[Extracted records]

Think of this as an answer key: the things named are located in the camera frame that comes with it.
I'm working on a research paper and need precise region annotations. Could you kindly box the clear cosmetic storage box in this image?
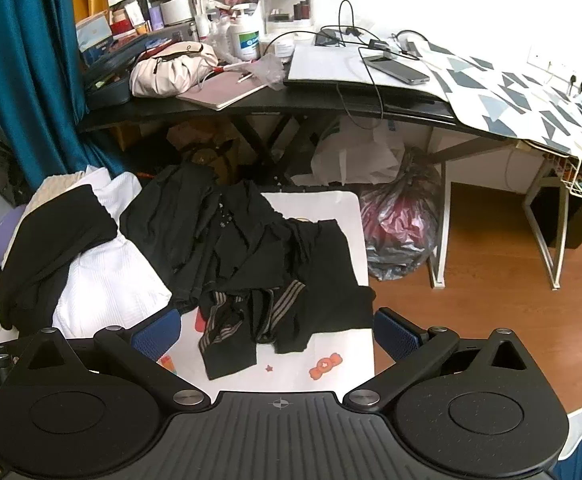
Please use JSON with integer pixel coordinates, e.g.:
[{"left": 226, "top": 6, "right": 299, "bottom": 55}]
[{"left": 262, "top": 0, "right": 318, "bottom": 37}]

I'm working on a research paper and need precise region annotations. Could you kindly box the clear plastic wrapper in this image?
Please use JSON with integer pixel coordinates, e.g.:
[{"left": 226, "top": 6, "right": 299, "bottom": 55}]
[{"left": 250, "top": 51, "right": 288, "bottom": 92}]

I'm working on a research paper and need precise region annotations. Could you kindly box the white pump lotion bottle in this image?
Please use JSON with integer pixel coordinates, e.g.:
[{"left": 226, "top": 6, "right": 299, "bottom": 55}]
[{"left": 227, "top": 3, "right": 263, "bottom": 64}]

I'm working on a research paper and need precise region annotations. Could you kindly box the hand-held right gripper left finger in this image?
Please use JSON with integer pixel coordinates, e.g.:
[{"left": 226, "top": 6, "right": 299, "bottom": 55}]
[{"left": 14, "top": 308, "right": 212, "bottom": 413}]

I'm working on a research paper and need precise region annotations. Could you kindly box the white plastic bag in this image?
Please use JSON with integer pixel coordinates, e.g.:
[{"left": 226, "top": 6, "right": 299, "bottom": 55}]
[{"left": 310, "top": 119, "right": 408, "bottom": 187}]

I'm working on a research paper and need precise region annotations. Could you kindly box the orange candy sticker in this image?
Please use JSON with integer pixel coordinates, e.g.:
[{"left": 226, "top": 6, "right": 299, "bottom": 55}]
[{"left": 308, "top": 352, "right": 345, "bottom": 381}]

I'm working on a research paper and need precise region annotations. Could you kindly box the grey smartphone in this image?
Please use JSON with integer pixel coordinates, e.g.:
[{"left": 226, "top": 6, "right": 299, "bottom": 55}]
[{"left": 362, "top": 54, "right": 432, "bottom": 86}]

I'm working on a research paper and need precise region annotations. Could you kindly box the white metal desk frame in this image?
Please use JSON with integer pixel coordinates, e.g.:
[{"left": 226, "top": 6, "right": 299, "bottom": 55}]
[{"left": 427, "top": 125, "right": 574, "bottom": 292}]

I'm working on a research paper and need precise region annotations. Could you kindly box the white wall socket panel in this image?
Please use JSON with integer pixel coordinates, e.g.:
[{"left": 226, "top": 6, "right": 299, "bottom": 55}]
[{"left": 527, "top": 44, "right": 582, "bottom": 87}]

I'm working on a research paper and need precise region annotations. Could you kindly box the pink notebook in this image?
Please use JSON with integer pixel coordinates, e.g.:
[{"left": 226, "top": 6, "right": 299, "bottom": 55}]
[{"left": 175, "top": 70, "right": 268, "bottom": 112}]

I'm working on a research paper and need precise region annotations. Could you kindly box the cream knit garment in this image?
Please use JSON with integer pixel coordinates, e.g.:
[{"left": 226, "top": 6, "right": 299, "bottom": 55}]
[{"left": 20, "top": 171, "right": 88, "bottom": 223}]

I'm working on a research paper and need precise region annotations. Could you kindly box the black jacket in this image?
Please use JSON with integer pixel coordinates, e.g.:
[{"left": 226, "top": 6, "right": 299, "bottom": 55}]
[{"left": 120, "top": 164, "right": 294, "bottom": 311}]

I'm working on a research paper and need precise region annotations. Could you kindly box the black desk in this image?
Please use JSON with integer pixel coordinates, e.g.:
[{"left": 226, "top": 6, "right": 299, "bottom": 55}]
[{"left": 78, "top": 72, "right": 522, "bottom": 186}]

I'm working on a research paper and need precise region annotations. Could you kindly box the brown bag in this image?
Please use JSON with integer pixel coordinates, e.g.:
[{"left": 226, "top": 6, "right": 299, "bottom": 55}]
[{"left": 165, "top": 119, "right": 238, "bottom": 182}]

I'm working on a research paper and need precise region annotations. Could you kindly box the white folding table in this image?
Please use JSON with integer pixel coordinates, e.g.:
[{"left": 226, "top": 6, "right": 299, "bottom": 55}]
[{"left": 158, "top": 189, "right": 378, "bottom": 395}]

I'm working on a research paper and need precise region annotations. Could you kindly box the blue box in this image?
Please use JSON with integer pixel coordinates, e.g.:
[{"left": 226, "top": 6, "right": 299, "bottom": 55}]
[{"left": 75, "top": 11, "right": 115, "bottom": 64}]

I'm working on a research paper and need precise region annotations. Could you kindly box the purple plastic basin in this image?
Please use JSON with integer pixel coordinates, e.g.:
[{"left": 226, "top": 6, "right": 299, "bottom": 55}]
[{"left": 0, "top": 205, "right": 28, "bottom": 267}]

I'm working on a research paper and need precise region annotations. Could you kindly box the black garment with striped trim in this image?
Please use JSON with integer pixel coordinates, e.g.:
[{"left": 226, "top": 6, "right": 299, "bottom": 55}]
[{"left": 198, "top": 219, "right": 377, "bottom": 382}]

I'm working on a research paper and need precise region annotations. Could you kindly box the grey plastic trash bag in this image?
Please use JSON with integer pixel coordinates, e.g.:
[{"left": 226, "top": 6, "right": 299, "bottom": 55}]
[{"left": 357, "top": 146, "right": 445, "bottom": 282}]

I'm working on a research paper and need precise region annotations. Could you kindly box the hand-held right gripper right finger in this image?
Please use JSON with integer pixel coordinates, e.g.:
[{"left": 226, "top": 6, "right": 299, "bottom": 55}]
[{"left": 343, "top": 307, "right": 544, "bottom": 413}]

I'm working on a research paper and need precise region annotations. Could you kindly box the black bin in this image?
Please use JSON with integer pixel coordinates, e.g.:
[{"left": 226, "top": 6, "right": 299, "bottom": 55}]
[{"left": 530, "top": 160, "right": 582, "bottom": 249}]

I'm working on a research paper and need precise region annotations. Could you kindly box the dark blue cosmetic case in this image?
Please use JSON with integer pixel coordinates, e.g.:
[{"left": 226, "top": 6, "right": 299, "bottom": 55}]
[{"left": 82, "top": 34, "right": 184, "bottom": 109}]

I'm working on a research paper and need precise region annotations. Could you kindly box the teal curtain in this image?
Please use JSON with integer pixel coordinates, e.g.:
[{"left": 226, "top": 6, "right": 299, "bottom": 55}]
[{"left": 0, "top": 0, "right": 129, "bottom": 196}]

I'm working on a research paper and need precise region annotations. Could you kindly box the black folded garment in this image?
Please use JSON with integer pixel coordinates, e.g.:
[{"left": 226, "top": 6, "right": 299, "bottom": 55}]
[{"left": 0, "top": 184, "right": 120, "bottom": 332}]

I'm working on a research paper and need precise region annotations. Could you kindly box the beige pink bag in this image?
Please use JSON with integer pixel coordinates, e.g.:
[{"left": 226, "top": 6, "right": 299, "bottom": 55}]
[{"left": 129, "top": 41, "right": 220, "bottom": 99}]

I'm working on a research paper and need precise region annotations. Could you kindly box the geometric patterned tablecloth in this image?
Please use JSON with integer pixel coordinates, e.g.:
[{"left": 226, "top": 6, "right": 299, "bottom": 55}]
[{"left": 405, "top": 39, "right": 582, "bottom": 177}]

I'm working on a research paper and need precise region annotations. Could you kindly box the black cable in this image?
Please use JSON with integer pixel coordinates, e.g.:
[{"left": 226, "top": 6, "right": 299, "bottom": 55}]
[{"left": 260, "top": 0, "right": 414, "bottom": 122}]

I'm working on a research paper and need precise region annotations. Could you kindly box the white laptop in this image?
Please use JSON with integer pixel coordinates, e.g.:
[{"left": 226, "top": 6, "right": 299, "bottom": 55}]
[{"left": 283, "top": 42, "right": 446, "bottom": 97}]

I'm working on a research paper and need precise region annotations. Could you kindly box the white textured garment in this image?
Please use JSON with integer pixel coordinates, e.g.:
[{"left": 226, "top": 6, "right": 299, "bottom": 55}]
[{"left": 52, "top": 166, "right": 173, "bottom": 339}]

## Work order
Please give again the entries word for word, starting at the first line and ending with the line that contains "wrapper in this image?"; include both of those lines but none of the pictures.

## Output
Think of this as an answer key: the things named are located in the camera frame that comes with it.
I'm working on a research paper and need precise region annotations. Could you kindly box the clear cosmetic storage box in this image?
Please use JSON with integer pixel coordinates, e.g.:
[{"left": 226, "top": 6, "right": 299, "bottom": 55}]
[{"left": 262, "top": 0, "right": 318, "bottom": 37}]

I'm working on a research paper and need precise region annotations. Could you kindly box the clear plastic wrapper in this image?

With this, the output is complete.